Paid versus Free
Free World Dialup's journey from free to paid membership created a lot of criticism along with plenty of snarky comments about changing the name. Time will tell whether the move represents a stroke of genius or blunder. The fact few people see the stroke of genius part makes the experiment all the more interesting. All Internet startups need to navigate the paid versus free decision. The following lists a few of the categories where paid represents the right answer. In any case, the knee jerk assumption everything on the Internet needs to be free deserves some scrutiny.
1. Services that require reliability are usually paid: The issue here is enabling something more valuable than the price of the service. Lawyers do not jump on every cheap long distance offer. People continueto hold onto wireline phone service to preserve reliable access to E911.
2. Services that require accuracy are usually paid: LSSI sells 6mo old data at 10% of the cost of accurate up to date data.
3. Proprietary services are usually paid: The proprietary database services like Choicepoint charge on a per lookup basis to provide background on individuals. Choicepoint acquired 50 companies over five years to corner the market on these proprietary databases.
4. Customer acquisition costs are paid: The entire advertising industry exists as a mechanism for customer acquisition. ROI calculations make paying for customer acquisition an easy decision.
5. Monitoring services are usually paid: Nobody monitors home alarms for free. People can opt-out of monitoring, but peace of mind with cost.
6. Services requiring customer service are usually paid: Customer service is simply too expensive to provide for free.
7. Services requiring continuous improvement are usually paid: Free service offers tend to be relatively static given the lack of incentive/ability to invest.
8. Non-optional services are usually paid: Finding an ISP to connect your computer to the Internet is not optional. The free ISP's did not survive.
FWD paid membership makes sense in the context of just about all of these dimensions.
Infocom Ecosystem
FWD seeks to participate in a communication ecosystem entirely distinct from the one associated with traditional vertically integrated telecom. Infocom ecosystem companies specialize at a particular layer of the value chain (e.g. horizontal integration.) Communication solutions arise from a value chain that includes chip mfrs, device mfrs, software platform providers, application providers, and service providers. The chip and device mfrs determine the media types available for communication. Platform and application providers determine the particular form of communication. Service providers provide enabling services (things end users cannot do for themselves.) Service providers dominate the traditional telecom landscape, but service providers in infocom offer enabling services around the edges (e.g. SIP registration). End users contribute the content in both cases, but the options available to end users in infocom go well beyond those in telecom. The telecom ecosystem offers one pricing model, one level of reliability, one level of voice quality, etc etc. The offers of one telephone company are indistinguishable from the offers of others and do not change over time. The underlying elements associated with infocom communications improve in a manner analogous to Moore's Law in infotech. The net result should allow the infocom ecosystem to develop in an entirely different direction than telecom.

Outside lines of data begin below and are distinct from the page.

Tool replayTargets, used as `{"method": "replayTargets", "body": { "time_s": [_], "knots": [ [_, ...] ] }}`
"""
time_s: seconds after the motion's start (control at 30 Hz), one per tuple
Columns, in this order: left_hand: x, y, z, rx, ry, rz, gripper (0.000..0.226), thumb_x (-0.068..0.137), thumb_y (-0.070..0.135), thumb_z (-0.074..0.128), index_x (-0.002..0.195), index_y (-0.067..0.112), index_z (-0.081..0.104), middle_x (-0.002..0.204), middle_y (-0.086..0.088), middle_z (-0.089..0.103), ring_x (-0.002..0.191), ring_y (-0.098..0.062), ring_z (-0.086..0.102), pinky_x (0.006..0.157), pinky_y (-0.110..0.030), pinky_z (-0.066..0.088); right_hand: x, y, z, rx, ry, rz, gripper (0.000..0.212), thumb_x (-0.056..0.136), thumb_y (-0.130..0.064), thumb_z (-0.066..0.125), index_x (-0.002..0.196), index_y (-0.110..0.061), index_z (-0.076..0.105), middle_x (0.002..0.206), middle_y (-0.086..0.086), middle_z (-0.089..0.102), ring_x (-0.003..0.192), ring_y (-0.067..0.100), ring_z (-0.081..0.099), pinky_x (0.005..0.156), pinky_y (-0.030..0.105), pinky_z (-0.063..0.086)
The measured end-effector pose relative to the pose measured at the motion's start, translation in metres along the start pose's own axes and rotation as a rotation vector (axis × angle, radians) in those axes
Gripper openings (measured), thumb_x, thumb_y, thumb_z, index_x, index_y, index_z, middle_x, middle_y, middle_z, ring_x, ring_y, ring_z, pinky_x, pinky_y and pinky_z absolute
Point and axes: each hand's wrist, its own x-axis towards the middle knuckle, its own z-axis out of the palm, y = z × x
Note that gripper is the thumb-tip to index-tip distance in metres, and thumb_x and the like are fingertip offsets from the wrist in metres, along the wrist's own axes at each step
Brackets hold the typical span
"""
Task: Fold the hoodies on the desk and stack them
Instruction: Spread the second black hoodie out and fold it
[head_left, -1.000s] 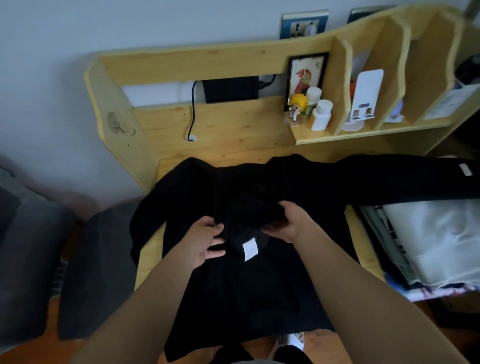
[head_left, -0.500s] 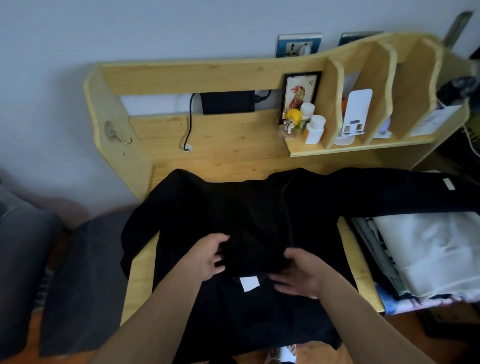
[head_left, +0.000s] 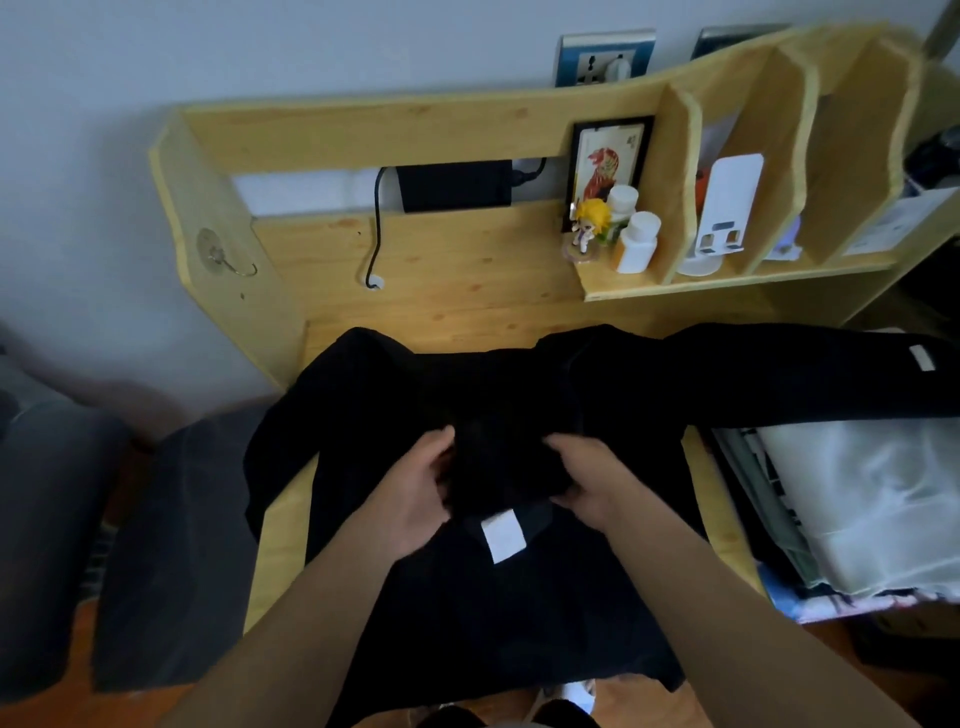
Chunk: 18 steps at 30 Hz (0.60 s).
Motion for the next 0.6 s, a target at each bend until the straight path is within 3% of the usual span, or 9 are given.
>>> {"method": "replayTargets", "body": {
  "time_s": [0.1,0.17,0.23,0.27,0.33,0.4,0.43,0.5,0.6],
  "knots": [
    [-0.006,0.044,0.026,0.084,-0.094,0.219,0.053,0.099,0.025,0.065,0.148,0.036,0.048,0.136,0.004,0.067,0.127,-0.019,0.062,0.113,-0.049,0.043,-0.021,-0.049,0.002,-0.011,-0.17,-0.202,0.052,0.095,-0.061,0.051,0.116,-0.018,0.072,0.109,0.001,0.075,0.112,0.023,0.064,0.096,0.038,0.047],
    [-0.01,0.07,0.043,0.197,-0.123,0.339,0.077,0.098,0.01,0.063,0.159,0.037,0.025,0.138,0.004,0.065,0.127,-0.016,0.062,0.111,-0.043,0.044,-0.034,-0.071,0.003,-0.125,-0.308,-0.377,0.059,0.091,-0.07,0.049,0.128,-0.028,0.069,0.131,-0.007,0.067,0.128,0.014,0.054,0.111,0.038,0.037],
    [-0.011,0.089,0.058,0.269,-0.174,0.377,0.085,0.096,-0.009,0.055,0.161,0.035,0.021,0.147,-0.004,0.058,0.129,-0.018,0.061,0.108,-0.039,0.046,-0.04,-0.079,0.009,-0.306,-0.44,-0.501,0.065,0.087,-0.056,0.069,0.146,-0.044,0.045,0.152,-0.013,0.046,0.14,0.005,0.039,0.117,0.033,0.031],
    [-0.01,0.096,0.065,0.308,-0.197,0.376,0.087,0.093,-0.017,0.048,0.16,0.033,0.024,0.151,-0.006,0.053,0.131,-0.018,0.059,0.106,-0.037,0.048,-0.04,-0.081,0.013,-0.454,-0.458,-0.566,0.08,0.085,-0.039,0.076,0.151,-0.049,0.032,0.157,-0.016,0.035,0.142,0.002,0.033,0.114,0.023,0.032],
    [-0.008,0.106,0.076,0.421,-0.199,0.373,0.092,0.086,-0.026,0.04,0.159,0.029,0.03,0.157,-0.008,0.045,0.132,-0.016,0.056,0.101,-0.03,0.052,-0.031,-0.083,0.022,-0.766,-0.355,-0.723,0.106,0.082,-0.008,0.077,0.159,-0.042,0.012,0.158,-0.015,0.023,0.142,0.002,0.027,0.102,0.002,0.03],
    [-0.005,0.111,0.078,0.555,-0.17,0.385,0.095,0.084,-0.028,0.04,0.159,0.029,0.029,0.159,-0.006,0.04,0.127,-0.012,0.057,0.093,-0.024,0.055,-0.021,-0.086,0.027,-0.964,-0.178,-0.91,0.103,0.082,0.005,0.072,0.161,-0.026,0.014,0.154,-0.001,0.033,0.141,0.01,0.035,0.106,0.003,0.029],
    [-0.004,0.112,0.075,0.656,-0.153,0.4,0.097,0.085,-0.026,0.046,0.16,0.032,0.025,0.161,-0.003,0.036,0.125,-0.009,0.057,0.088,-0.021,0.055,-0.018,-0.091,0.026,-0.991,-0.08,-0.994,0.093,0.083,0.006,0.069,0.159,-0.021,0.022,0.148,0.003,0.044,0.135,0.012,0.043,0.11,0.011,0.033],
    [0.001,0.11,0.068,0.984,-0.084,0.427,0.105,0.087,-0.007,0.066,0.161,0.04,0.01,0.165,0.0,0.026,0.125,-0.006,0.053,0.089,-0.021,0.055,-0.02,-0.108,0.023,-0.921,0.1,-1.09,0.07,0.087,0.006,0.064,0.15,-0.016,0.043,0.126,0.001,0.062,0.115,0.01,0.057,0.103,0.022,0.044],
    [0.016,0.096,0.067,1.418,0.179,0.513,0.122,0.078,0.048,0.082,0.159,0.041,-0.009,0.164,0.0,0.021,0.144,-0.021,0.034,0.114,-0.046,0.04,-0.037,-0.136,0.027,-0.844,0.199,-1.168,0.048,0.088,-0.002,0.059,0.133,-0.018,0.059,0.104,-0.006,0.066,0.096,0.009,0.061,0.087,0.027,0.052]
  ]
}}
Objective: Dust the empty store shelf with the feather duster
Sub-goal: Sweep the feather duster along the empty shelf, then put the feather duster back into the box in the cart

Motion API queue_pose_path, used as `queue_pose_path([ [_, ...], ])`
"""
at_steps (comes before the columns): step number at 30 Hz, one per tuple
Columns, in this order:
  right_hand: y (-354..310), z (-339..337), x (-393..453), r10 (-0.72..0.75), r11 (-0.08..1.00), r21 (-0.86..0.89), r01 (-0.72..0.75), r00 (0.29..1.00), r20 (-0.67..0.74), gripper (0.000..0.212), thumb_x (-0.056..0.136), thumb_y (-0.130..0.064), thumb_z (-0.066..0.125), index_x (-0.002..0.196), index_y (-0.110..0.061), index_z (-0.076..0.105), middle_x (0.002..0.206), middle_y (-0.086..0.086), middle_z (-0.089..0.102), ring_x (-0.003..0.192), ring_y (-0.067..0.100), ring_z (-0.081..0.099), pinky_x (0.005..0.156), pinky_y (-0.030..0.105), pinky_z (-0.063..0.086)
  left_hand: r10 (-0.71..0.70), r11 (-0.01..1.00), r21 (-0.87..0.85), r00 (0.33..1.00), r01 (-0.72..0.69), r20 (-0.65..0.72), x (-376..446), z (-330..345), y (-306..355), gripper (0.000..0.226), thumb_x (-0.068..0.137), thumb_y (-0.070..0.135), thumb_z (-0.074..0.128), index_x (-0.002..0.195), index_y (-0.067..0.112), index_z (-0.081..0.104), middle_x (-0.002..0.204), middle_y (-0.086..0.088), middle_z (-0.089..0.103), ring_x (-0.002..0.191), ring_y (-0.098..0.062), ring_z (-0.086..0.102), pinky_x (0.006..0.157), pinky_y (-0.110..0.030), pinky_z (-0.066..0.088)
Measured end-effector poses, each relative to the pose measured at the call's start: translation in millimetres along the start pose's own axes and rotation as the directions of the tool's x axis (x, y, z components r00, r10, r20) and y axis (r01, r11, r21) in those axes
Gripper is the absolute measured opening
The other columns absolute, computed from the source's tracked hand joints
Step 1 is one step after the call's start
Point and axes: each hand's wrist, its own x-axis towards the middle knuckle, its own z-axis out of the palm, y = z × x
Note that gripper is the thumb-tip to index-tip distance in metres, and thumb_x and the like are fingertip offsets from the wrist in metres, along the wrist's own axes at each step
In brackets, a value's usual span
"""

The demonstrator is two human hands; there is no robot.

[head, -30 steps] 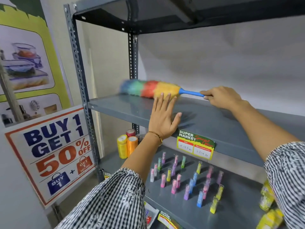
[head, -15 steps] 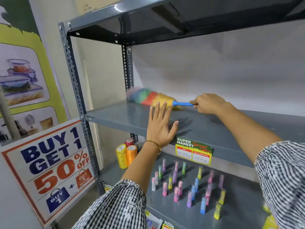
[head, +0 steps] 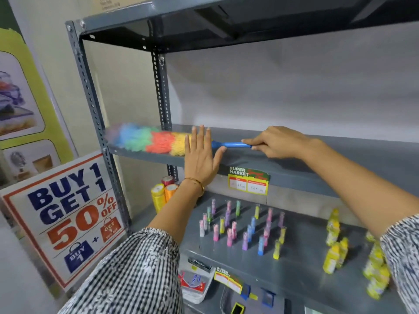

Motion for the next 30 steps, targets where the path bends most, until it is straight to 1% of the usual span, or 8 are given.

Dependence on telephone numbers killing growth
It does not seem a stretch to argue the world wide web would not have gained juggernaut status if navigation required "dialing" IP addresses. The inability of VoIP to move beyond telephone numbers represents a key a source of friction. There simply exist too many numbers to remember. Telephone numbers presume devices with keypads. They make it impossible to guess a number as can easily happen in the case of website URL's. The search process regarding telephone numbers is cumbersome relative to search services available for the web. No one carries around an address book of websites. People do carry around the cell phones to avoid the need of remembering telephone numbers, but these lists remain tied to the device (and disappear if the device fails.)
Audience size drives value, not control
The failure of IM platforms to find a solution to interoperability follows a decision to value control over audience size. The underwhelming end user adoption and ability to monetize these platforms follows directly. A few steps to interoperability exist, but progress leaves end users far short of being able to easily message anyone on any platform. Email remains vastly more popular the IM even though it may represent an inferior communication tool. The same dynamic plays out in the lack of interest connecting VoIP networks. There exist peering solutions, but the telephone network remains the interoperability mechanism of choice. This gets reflected in weak adoption of VoIP. A fully interconnected VoIP ecosystem would follow the example of the web where audience attracted content and content attracted audience in a virtuous cycle. The disconnected audience reality of the present destroys the virtuous cycle and everyone loses.